Exercise: Given the entries that follow, write out exactly the lines starting at the one containing "The same camera" and ending at the one containing "A representative example", both ends included, and only those.

Dataset records:
* * * * * * *

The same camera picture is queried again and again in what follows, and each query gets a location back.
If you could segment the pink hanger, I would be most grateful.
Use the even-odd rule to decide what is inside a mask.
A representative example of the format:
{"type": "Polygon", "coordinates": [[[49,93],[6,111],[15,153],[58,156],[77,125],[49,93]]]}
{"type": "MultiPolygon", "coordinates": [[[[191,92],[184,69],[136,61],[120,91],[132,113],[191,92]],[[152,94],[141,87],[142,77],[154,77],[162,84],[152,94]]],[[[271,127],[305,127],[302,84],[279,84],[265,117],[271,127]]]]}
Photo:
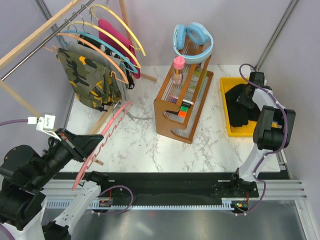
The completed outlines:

* * * * * * *

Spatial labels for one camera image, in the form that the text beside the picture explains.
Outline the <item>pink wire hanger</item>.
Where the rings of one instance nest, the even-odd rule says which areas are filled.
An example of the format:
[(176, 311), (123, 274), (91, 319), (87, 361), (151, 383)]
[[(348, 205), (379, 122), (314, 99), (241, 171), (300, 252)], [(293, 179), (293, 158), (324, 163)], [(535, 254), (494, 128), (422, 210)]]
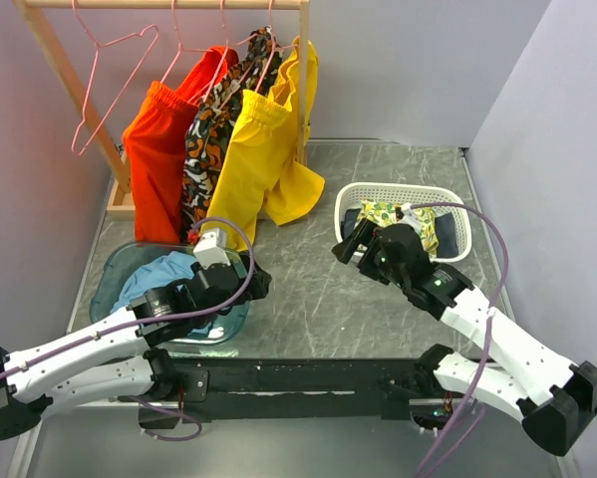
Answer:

* * * * * * *

Result below:
The same camera picture is queried again and again in what follows, and each query gets a location back.
If you could segment the pink hanger, I would be most grateful.
Use the even-odd rule to decide what is inside a mask.
A representative example of the format:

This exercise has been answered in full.